▶ **What is required**
Your job is to copy the data that follows exactly, every line included.
***
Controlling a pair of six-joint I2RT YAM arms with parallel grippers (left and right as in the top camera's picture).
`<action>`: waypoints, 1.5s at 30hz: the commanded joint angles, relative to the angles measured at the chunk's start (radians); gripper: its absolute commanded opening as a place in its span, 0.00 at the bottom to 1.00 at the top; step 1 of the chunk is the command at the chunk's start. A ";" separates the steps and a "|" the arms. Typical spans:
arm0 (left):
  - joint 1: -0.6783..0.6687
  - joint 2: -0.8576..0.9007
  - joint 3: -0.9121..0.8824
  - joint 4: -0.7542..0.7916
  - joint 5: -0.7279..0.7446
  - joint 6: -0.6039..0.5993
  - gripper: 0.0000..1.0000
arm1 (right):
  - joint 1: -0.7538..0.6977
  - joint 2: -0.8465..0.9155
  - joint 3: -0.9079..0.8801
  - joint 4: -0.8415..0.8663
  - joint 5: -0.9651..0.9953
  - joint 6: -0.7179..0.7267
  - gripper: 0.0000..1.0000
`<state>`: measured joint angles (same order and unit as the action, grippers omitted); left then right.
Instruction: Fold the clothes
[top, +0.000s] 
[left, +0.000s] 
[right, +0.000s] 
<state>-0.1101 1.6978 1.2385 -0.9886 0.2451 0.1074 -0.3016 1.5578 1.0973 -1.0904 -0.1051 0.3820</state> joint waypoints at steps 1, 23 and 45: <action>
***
▶ **Solution to this task**
Controlling a pair of six-joint I2RT YAM arms with parallel grippers (left and right as in the top camera's picture).
`<action>`: waypoints, 1.5s at 30hz: the commanded joint angles, relative to the angles measured at the chunk's start (radians); gripper: its absolute commanded opening as a place in its span, 0.00 at the bottom to 1.00 at the top; step 1 of the chunk is the command at the chunk's start. A ";" separates the steps and a "|" the arms. Typical spans:
arm0 (left):
  - joint 1: -0.6783..0.6687
  - joint 2: -0.8576..0.9007
  - joint 3: -0.9121..0.8824
  - joint 4: -0.7542..0.7916
  - joint 5: -0.7279..0.7446
  - joint 6: -0.6039..0.5993
  - gripper: 0.0000..1.0000
arm1 (right):
  - joint 1: -0.7538..0.6977
  - joint 2: -0.8465..0.9155
  - joint 3: -0.9079..0.8801
  - joint 4: -0.8415..0.8663
  - joint 5: -0.9651..0.9953
  - joint 6: -0.7179..0.7267
  - gripper: 0.0000..1.0000
`<state>`: measured joint angles (same order and unit as the action, grippers omitted); left then right.
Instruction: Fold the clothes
[top, +0.000s] 
[left, +0.000s] 
[right, +0.000s] 
<state>-0.1101 1.6978 1.2385 -0.9886 0.2451 0.1074 -0.3016 1.5578 1.0973 -1.0904 -0.1051 0.3820</state> joint waypoints at steps 1, 23 and 45: <action>

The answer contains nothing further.